Sorry I can't be more help on the topic at hand- best wishes.


----------



## Van (Dec 4, 2006)

Wow Little shop ! I love that show. I find the hardest part to pull off, or come up with is the dentists laughing gas machine < the one he asphyxiates in > finding the large half spheres to make the helmet is difficult and then getting it to fit and not fog up is a pain. Obviously there have to be holes in it so you don't kill the actor, Yes killing actors really is a bad thing, yet if the holes are obvious then it kind of kills the illusion that he just suffocated. I was able to mount some 12 volt "muffin" < pc 24mm cooling fans> fans in line with the hoses that ran up to the top of the helmet. This kept a positive airflow going which kept the actor alive and kept the helmet from fogging up. So that's really a props thing not a set thing but it's one of my biggest memories of the show.
Set wise, we had a 20'L X 14" tall wall that rolled on and off stage to reveal the shop. I had to build a roll-up door that covered the entrance to the shop. "Skidrow" was played in front of the wall. One of my favorite pieces was the back end of a '68 dodge panel van. It was made to look as if it was on blocks and the do-wap girls appeared out of the back at several points in the show. When I went to the junkyard to pick up the back half of the van. I also got a torn up pick-up truck bed, cut it up and made a surround for the Band. We hired a local person to build our Audrey. Since we have one of the Premeire Puppet theatres in the country right here, we had to build our own. It's a hoot of a show to do and I love the final cue, dropping vines all over the audience. It was another of my Favorites. Good luck, Have Fun and by all means if you run into any brick walls don't hesitate to ask for help. I for one would be happy to lend a drawing or suggestion.


----------



## Footer (Dec 4, 2006)

Are you building or renting the plants? I have done the show with the revolve route and it works rather well.


----------



## Moose (Dec 5, 2006)

My high school is doing Little Shop of Horrors this year too! We're not using a turn table though. We're having the main set being built about 16 feet back from the plaster line and that's going to be the inside of the flower shop. Then we'll have a traveller close in front of that and have backdrops/flown in flats for the other scenes like skid row and the dentist office. That's the basic concept we're going with for the set. I'm really in love with this show too because i watched the frank oz version as a kid, and I used to ask my parents for an Audrey II to eat my older brothers. Speaking of Audrey II, I know my school is renting the 4 puppets from NY and it's going to be a really hefty amount of money from our budget that's going to it. Not to mention we're only going to have the actual puppets for about only 2 weeks before the show, which limits the practice time for the person operating the puppet and the voice to be "in sync" with each other. Besides the cons of the cost of the puppets and the amount of time you have to work with it, you do have the pros of the effect it's going to have in the end.

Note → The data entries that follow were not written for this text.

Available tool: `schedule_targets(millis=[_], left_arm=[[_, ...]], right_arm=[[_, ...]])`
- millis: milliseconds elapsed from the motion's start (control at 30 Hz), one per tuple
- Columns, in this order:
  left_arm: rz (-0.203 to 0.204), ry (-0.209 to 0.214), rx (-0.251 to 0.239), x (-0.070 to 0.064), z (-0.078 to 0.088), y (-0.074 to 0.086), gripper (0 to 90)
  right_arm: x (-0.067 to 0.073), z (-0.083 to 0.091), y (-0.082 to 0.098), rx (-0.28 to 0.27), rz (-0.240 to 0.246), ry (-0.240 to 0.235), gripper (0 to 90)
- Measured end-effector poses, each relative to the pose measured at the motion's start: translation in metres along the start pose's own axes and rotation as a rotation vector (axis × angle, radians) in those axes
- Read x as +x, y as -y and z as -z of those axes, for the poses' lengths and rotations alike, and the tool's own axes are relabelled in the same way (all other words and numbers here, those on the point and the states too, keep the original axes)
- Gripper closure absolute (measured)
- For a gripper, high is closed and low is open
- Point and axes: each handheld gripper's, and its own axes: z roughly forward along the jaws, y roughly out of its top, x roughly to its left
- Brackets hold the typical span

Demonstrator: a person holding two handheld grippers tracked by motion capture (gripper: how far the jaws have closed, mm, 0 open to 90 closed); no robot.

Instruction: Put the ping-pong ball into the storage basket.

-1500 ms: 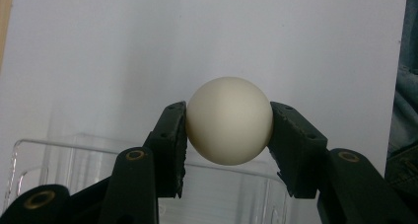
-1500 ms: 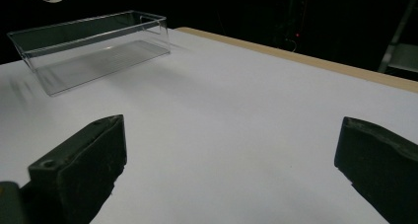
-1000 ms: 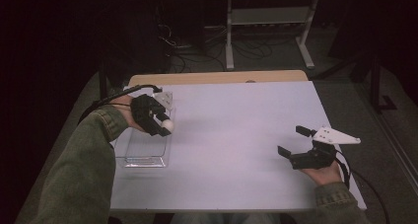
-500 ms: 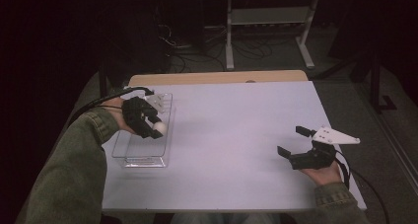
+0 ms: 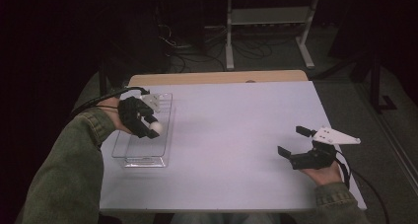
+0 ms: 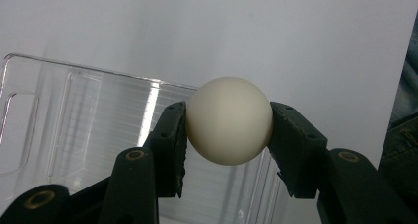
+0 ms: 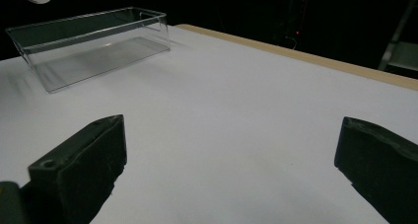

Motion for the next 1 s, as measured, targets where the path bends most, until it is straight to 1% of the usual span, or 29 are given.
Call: schedule_targets(millis=[100, 267, 300, 367, 500, 567, 667, 1000], left_arm=[[0.006, -0.007, -0.003, 0.000, 0.000, 0.002, 50.9], [0.008, -0.004, 0.006, -0.001, -0.003, 0.004, 50.9], [0.015, -0.003, -0.001, -0.001, -0.003, 0.005, 50.9], [0.020, -0.002, 0.001, 0.001, -0.004, 0.007, 50.9], [0.032, 0.001, 0.005, 0.002, -0.008, 0.010, 50.9], [0.037, 0.002, -0.002, 0.003, -0.010, 0.010, 50.9], [0.035, 0.011, 0.005, 0.003, -0.014, 0.010, 50.9], [0.049, 0.025, 0.011, 0.004, -0.026, 0.013, 50.9]], right_arm=[[0.000, 0.000, 0.000, 0.001, 0.001, 0.001, 0.0], [0.000, 0.000, 0.000, -0.001, 0.001, 0.000, 0.0], [0.000, 0.000, 0.000, -0.002, 0.001, 0.000, 0.0], [0.000, 0.000, 0.000, 0.000, 0.002, 0.000, 0.0], [0.000, 0.000, 0.000, 0.000, 0.001, 0.000, 0.0], [0.000, 0.000, 0.000, 0.001, -0.001, 0.000, 0.0], [0.000, 0.000, 0.000, 0.000, 0.000, 0.001, 0.0], [0.000, 0.001, 0.000, 0.000, -0.002, -0.001, 0.0]])
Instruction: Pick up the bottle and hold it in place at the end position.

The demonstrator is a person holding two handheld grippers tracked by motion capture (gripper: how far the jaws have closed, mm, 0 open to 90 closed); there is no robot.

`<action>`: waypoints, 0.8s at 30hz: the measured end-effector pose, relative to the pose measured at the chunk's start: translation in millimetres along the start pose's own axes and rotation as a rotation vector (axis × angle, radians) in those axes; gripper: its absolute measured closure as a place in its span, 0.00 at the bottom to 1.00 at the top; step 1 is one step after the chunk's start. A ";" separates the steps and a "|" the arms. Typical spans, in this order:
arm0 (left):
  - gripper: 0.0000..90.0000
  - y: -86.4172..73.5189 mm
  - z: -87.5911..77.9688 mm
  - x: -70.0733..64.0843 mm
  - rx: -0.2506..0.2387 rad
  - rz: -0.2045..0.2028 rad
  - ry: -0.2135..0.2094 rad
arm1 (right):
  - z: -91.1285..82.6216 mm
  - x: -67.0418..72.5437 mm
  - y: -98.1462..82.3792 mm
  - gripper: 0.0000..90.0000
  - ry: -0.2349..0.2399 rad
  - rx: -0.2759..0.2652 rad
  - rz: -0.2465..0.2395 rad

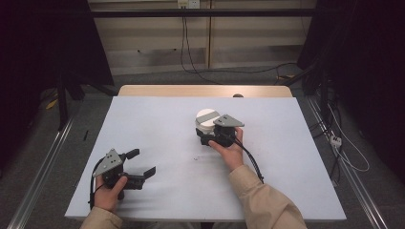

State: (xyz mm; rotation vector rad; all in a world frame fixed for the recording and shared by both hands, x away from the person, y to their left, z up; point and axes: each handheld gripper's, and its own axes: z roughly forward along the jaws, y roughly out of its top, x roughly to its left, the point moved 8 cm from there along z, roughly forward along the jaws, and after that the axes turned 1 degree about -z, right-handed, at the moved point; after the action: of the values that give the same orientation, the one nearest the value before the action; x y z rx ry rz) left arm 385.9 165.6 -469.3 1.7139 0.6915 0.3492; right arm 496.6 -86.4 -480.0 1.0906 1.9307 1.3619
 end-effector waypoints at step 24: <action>0.04 -1.5 1.2 0.3 0.006 -0.007 0.000 | 5.1 1.3 -2.9 0.20 0.007 0.000 -0.011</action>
State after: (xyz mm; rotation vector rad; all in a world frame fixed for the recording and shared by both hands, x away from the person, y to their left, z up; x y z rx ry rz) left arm 386.4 165.1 -471.0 1.7163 0.6991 0.3429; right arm 499.0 -83.2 -484.4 1.0756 1.9385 1.3614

The one thing I know my director hasn't discussed with me yet is some of the props, such as the laughing gas machine. So I would be really interested in how your theatre is going about the props! It would make me happy inside...

Good luck, if I have anything to offer about how we're going about things in our show, I'll be sure to share!


----------



## Van (Dec 5, 2006)

You know, building the puppet wasn't so hard. used a rattan armature, and built the larger peices out of Highdensity foam < Urethane or latex type >. If I remember correctly the construction drawings are availible from the publisher. The Puppeteer for Audrey needs to be someone in VERY good shape with abs of steel and the back of a coal miner. I suggest finding someone from a gymnastics team, a cheerleader, someone like that. It does take quite a bit of time for them to get synced with the singer. I didn't see where you are from JJ but I beleive either Oregon Childrens Theatre, or Portland Opera assoc. wound up with the puppet I built. The Company I was with at the time went under, and our props went the way of the wind along wiht a lot of my tools !


----------



## gafftaper (Dec 5, 2006)

We rented the pupet, dentist chair, and gas mask from a local guy. 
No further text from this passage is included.